THE EFFECTS OF GRAIN BOUNDARIES ON THE CARRIER TRANSPORT IN POLYCRYSTALLINE SILICON

The effect of grain boundaries on the minority carrier transport in polycrystalline silicon has been studied theoretically. By assuming Gaussian energy distributions of grain boundary interface states, calculations have been performed of the recombination current density and the recombination velocity at grain boundaries for different energy distributions. The distinction is also made between the minority carrier recombination velocity at the grain boundary itself, and the effective recombination velocity for the collection of these carriers by the adjacent space-charge regions. The results indicate that both velocities depend strongly on the grain boundary trap distribution and the illumination intensity, and may have a maximum value. Furthermore, grain boundary traps are likely to distribute in more than one energy level.; Grain boundaries are also characterized according to their photovoltaic and photoconductance responses, which are related to the grain boundary trap distribution. Photoconductance transient response in poycrystalline silicon has also been studied theoretically and experimentally.
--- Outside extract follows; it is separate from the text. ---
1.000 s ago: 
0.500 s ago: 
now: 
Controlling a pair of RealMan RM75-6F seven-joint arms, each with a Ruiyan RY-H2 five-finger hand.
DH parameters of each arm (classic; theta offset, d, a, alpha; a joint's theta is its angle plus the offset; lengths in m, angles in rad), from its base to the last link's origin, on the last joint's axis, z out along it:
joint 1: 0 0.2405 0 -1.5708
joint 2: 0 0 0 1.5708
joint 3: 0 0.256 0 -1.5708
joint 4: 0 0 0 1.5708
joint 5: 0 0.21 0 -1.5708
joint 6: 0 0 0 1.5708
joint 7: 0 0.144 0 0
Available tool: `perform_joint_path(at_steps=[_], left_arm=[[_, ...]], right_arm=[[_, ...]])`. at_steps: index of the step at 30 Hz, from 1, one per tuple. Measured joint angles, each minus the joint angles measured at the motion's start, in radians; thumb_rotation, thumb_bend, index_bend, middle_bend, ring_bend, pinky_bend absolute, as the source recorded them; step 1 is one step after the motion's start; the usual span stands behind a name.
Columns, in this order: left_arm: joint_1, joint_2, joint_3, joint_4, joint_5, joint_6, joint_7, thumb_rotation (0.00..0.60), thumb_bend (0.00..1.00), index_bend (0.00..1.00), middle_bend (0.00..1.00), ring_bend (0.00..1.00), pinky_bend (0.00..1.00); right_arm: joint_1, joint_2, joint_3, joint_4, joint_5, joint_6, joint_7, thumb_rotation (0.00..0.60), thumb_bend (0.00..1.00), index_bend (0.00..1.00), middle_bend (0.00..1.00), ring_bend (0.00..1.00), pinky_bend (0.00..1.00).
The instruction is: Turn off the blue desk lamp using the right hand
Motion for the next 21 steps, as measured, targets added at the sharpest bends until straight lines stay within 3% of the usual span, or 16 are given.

The theory predicts that, in principle, by measuring the transient response as a function of the illumination intensity and the temperature, various grain boundary parameters can be deduced. Based on the theory, the "laser-spot-induced photoconductance method" has been developed to measure the grain boundary parameters. This technique allows local probing of individual grain boundary in a sample containing multiple grains and is useful for studying deep level grain boundary trap states. Experimental results obtained agree closely with the theory. Some p-type polycrystalline silicon grain boundaries are found to contain donor-like states both near and above the midgap, instead of exclusively at the midgap.; The effect of the grain boundaries on the majority carrier transport in aluminum-polycrystalline-silicon (Wacker) Schottky-barrier solar cells is also studied theoretically. Calculations show that even in large-grain sample, the transport can be bulk-limited, depending on the grain boundary trap distribution. Comparison with the experimental results indicates that some grain boundaries may be represented by a fixed interface charge and a uniformly distributed interface state density. The fixed interface charge can be ascribed to the existence of donor-like states above the midgap, consistent with the photoconductance experimental observation.